Take heart: You can still successfully penetrate a crowded market space. Raymund Chua of www.contentfix.com, a web development company, knows first hand about the challenges of breaking into an already saturated market, as he himself had to from the province to Metro Manila. Chua and Eric Diaz, a private marketing consultant for Market Basic Inc., help shed light on the topic by giving some guidelines.
1. Choose the right niche: Finding the right ‘space’ for your business is crucial to establishing a solid base in a new market. According to Diaz, underserved markets have less competition and allows for more wiggle room.
“When determining a niche, you must focus on creating a ‘unique selling proposition for your company. Identify your strengths, and then relate it to the market. There is always some portion of the business environment that lacks a certain service or feature, and your challenge is to identify and fill that need,” he said.
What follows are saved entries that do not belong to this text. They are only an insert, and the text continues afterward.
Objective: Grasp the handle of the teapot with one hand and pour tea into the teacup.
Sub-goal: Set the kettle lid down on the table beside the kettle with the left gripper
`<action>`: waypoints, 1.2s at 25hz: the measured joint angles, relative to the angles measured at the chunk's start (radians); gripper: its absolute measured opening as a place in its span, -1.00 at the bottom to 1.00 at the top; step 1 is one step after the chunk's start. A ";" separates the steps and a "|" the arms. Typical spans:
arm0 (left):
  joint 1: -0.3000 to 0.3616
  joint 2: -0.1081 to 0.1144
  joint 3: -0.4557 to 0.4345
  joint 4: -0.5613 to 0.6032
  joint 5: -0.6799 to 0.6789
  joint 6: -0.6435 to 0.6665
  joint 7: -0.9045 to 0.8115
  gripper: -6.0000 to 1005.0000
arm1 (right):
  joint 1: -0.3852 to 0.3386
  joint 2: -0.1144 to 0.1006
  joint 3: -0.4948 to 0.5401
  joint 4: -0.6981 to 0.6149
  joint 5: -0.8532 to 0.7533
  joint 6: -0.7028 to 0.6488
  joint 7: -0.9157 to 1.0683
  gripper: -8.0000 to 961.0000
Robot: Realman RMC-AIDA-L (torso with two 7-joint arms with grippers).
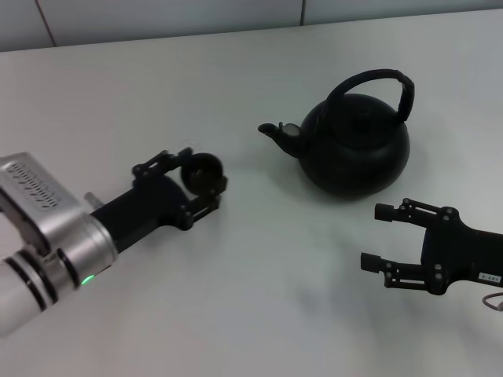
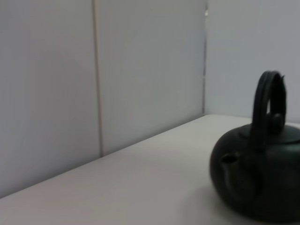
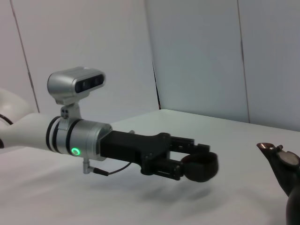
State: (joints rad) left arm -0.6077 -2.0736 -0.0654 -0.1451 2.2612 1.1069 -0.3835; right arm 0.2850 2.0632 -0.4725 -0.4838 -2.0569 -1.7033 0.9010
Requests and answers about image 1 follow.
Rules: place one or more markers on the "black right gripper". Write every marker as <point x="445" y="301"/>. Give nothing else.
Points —
<point x="460" y="251"/>

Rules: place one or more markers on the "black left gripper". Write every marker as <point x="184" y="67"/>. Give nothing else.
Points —
<point x="149" y="204"/>

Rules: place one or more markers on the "small black teacup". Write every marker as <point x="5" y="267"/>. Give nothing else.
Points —
<point x="204" y="173"/>

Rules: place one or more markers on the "black round teapot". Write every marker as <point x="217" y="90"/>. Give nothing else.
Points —
<point x="353" y="165"/>

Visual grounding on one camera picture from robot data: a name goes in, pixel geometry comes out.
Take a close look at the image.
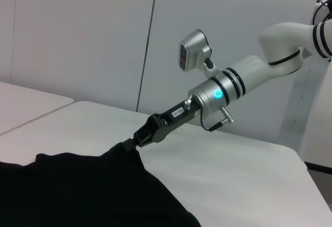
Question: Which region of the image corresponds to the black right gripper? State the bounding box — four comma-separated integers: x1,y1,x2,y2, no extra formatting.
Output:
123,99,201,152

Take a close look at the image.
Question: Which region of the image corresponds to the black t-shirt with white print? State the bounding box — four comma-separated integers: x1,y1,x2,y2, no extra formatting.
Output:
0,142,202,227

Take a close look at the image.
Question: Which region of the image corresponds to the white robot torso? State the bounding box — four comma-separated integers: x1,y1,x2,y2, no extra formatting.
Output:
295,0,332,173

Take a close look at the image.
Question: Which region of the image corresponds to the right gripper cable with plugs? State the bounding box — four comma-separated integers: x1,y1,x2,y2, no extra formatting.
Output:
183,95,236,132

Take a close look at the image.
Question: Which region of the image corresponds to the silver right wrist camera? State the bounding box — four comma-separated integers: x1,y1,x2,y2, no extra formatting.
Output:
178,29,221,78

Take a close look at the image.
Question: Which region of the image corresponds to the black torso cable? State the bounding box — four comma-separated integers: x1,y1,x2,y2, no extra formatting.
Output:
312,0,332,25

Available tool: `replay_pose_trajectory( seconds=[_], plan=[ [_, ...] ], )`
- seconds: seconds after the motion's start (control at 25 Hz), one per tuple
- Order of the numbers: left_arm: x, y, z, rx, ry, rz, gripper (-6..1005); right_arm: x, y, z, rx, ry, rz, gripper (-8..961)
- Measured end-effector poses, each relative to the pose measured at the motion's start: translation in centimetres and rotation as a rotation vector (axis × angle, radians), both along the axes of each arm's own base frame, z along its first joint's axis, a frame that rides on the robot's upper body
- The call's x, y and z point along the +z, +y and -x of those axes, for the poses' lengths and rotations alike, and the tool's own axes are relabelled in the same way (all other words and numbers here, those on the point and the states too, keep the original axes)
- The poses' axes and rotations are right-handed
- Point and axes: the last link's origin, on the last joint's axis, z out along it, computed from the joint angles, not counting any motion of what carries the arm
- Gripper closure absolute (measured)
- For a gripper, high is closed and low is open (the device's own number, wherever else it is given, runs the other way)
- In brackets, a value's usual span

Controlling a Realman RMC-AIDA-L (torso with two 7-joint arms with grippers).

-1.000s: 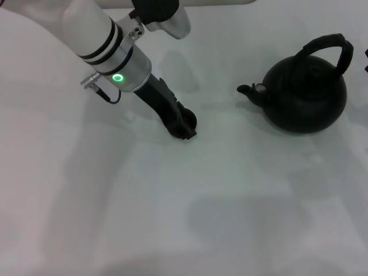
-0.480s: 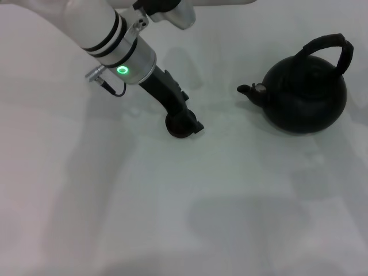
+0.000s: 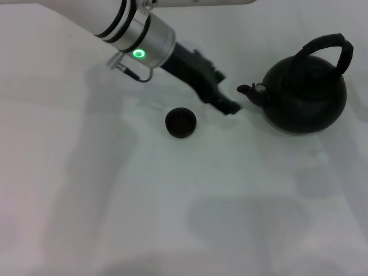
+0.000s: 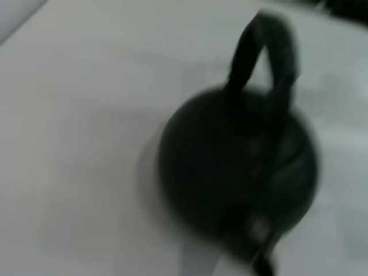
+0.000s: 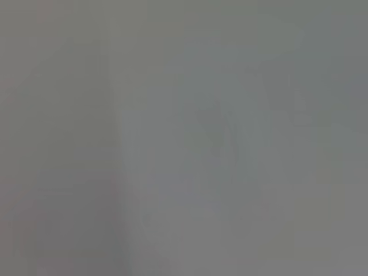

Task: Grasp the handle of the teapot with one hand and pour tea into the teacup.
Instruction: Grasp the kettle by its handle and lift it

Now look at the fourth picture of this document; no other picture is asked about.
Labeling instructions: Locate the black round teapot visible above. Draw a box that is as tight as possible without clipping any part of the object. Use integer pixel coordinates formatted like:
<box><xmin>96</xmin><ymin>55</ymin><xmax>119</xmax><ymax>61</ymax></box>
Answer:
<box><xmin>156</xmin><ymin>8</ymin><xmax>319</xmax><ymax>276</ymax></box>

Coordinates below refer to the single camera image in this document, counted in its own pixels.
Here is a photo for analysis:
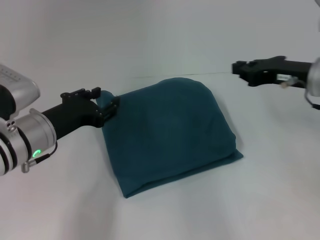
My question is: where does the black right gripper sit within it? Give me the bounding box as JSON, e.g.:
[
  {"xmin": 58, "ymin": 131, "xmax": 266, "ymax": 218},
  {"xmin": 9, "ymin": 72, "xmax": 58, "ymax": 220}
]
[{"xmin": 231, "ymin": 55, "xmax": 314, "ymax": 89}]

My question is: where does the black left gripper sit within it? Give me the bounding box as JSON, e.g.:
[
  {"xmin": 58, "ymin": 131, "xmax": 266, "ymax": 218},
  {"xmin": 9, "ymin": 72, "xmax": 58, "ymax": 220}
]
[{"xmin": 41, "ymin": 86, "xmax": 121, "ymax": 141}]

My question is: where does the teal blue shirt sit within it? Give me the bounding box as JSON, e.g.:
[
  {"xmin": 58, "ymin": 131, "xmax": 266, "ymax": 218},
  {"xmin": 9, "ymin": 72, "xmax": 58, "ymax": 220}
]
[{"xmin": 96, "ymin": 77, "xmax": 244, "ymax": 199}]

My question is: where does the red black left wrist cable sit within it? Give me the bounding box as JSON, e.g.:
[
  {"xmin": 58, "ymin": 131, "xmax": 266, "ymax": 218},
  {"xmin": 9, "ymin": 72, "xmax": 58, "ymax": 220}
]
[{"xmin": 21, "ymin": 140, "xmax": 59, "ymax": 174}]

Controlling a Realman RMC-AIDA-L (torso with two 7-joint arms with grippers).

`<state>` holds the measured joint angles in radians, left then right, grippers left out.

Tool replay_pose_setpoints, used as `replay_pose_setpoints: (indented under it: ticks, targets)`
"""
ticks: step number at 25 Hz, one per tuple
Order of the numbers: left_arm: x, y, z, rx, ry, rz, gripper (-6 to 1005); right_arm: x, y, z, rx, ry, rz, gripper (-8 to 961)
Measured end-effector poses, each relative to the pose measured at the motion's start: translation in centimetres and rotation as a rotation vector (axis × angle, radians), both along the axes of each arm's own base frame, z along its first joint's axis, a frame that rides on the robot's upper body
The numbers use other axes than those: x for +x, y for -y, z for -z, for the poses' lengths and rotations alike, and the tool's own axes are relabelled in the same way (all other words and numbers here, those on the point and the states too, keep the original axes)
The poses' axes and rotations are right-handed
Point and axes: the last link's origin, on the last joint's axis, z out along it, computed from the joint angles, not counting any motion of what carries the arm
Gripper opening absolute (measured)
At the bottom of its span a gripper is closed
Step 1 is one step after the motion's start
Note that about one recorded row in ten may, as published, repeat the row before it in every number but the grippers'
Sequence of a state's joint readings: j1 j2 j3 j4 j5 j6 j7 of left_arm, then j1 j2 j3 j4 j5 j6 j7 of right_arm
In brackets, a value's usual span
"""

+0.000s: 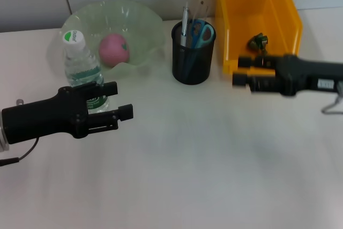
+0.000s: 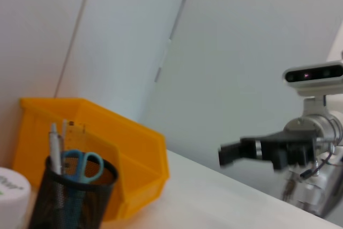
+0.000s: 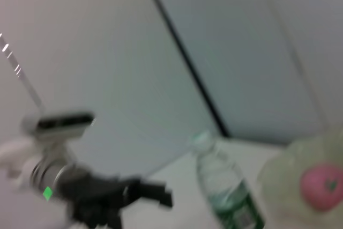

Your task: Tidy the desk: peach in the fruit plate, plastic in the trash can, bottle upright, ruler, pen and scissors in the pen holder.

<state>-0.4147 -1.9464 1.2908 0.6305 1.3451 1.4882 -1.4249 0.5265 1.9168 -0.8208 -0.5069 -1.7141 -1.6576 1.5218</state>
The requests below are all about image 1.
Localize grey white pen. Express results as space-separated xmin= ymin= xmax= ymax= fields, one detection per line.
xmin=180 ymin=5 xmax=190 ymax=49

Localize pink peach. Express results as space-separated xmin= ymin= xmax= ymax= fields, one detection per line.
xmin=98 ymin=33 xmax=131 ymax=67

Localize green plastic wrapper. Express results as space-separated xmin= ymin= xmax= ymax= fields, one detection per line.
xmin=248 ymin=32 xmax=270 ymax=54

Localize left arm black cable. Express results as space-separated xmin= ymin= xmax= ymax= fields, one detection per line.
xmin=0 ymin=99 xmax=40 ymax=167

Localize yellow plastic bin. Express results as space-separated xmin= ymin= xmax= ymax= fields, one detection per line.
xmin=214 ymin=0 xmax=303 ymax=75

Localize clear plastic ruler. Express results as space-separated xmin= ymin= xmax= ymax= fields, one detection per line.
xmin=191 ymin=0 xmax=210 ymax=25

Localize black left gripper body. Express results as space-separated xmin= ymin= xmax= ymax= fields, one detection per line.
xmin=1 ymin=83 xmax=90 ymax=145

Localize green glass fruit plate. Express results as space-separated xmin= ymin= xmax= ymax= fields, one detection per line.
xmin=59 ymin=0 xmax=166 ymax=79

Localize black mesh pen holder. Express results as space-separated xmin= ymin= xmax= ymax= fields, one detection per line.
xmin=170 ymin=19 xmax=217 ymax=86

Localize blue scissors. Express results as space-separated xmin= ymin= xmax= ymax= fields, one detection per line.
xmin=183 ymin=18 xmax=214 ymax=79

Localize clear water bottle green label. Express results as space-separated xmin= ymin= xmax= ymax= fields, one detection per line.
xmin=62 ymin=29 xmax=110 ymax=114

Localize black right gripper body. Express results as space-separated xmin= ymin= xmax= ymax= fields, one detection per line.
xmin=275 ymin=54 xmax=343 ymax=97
Chua admits he was a little shocked at first. Owning a web development company in a country where the service is very popular, he knew that he had to find an edge to get businesses excited about his products.
“Since we were new, we had no clients to begin with. All we had were the old ones from the province, and the rates were not so good. That was when we decided to focus on one aspect of web development, which is developing Content Management Systems (CMS) for businesses. This has helped us corner a market, and help our business grow,” he said.
Every business has a niche. The key is identifying what that niche is. Set your sights on getting the proper location, hours of operation, years of experience, price point, friendly staff, response time to customer inquiries or processing orders, the quality of your product or delivery of your service, personalized attention, and so on. These factors can create effective ‘niches’ for your product.
2. Don’t be overwhelmed by the competition: People are always afraid of new experiences, and breaking into a cut throat market is no exception. Chua counsels businesses to keep their eyes on the long term goals set, and not to be sucked into things their company is ill prepared for.